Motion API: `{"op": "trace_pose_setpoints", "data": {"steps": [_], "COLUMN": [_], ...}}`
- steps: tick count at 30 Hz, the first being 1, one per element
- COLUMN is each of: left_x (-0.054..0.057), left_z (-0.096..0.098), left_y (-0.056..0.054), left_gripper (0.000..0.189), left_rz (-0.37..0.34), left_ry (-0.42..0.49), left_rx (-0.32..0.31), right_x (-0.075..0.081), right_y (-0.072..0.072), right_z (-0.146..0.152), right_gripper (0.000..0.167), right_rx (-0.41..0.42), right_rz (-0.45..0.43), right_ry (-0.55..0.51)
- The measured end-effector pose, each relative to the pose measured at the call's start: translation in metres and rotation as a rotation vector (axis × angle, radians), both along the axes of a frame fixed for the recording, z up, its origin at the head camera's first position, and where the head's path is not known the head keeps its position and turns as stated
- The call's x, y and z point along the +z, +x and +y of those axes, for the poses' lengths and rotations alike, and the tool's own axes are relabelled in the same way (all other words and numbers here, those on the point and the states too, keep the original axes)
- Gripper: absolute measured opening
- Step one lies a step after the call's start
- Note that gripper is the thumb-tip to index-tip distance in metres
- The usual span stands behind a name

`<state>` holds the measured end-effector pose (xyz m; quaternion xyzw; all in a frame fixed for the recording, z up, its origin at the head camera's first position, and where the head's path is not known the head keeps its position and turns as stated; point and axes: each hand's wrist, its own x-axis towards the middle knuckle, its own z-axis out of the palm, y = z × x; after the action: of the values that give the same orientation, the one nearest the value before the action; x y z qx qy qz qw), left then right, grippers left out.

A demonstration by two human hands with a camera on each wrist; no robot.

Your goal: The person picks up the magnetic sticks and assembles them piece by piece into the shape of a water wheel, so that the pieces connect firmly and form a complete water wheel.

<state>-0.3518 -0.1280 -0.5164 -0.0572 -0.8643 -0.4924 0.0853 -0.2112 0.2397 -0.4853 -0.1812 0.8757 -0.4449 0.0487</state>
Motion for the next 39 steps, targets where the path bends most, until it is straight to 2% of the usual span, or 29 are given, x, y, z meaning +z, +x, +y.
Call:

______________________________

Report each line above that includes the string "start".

- The measured end-effector pose, each relative to the pose measured at the call's start: translation in metres and rotation as a rotation vector (axis × angle, radians), both along the axes of a frame fixed for the recording, z up, its origin at the head camera's first position, and where the head's path is not known the head keeps its position and turns as stated
- Step one lies a step after the call's start

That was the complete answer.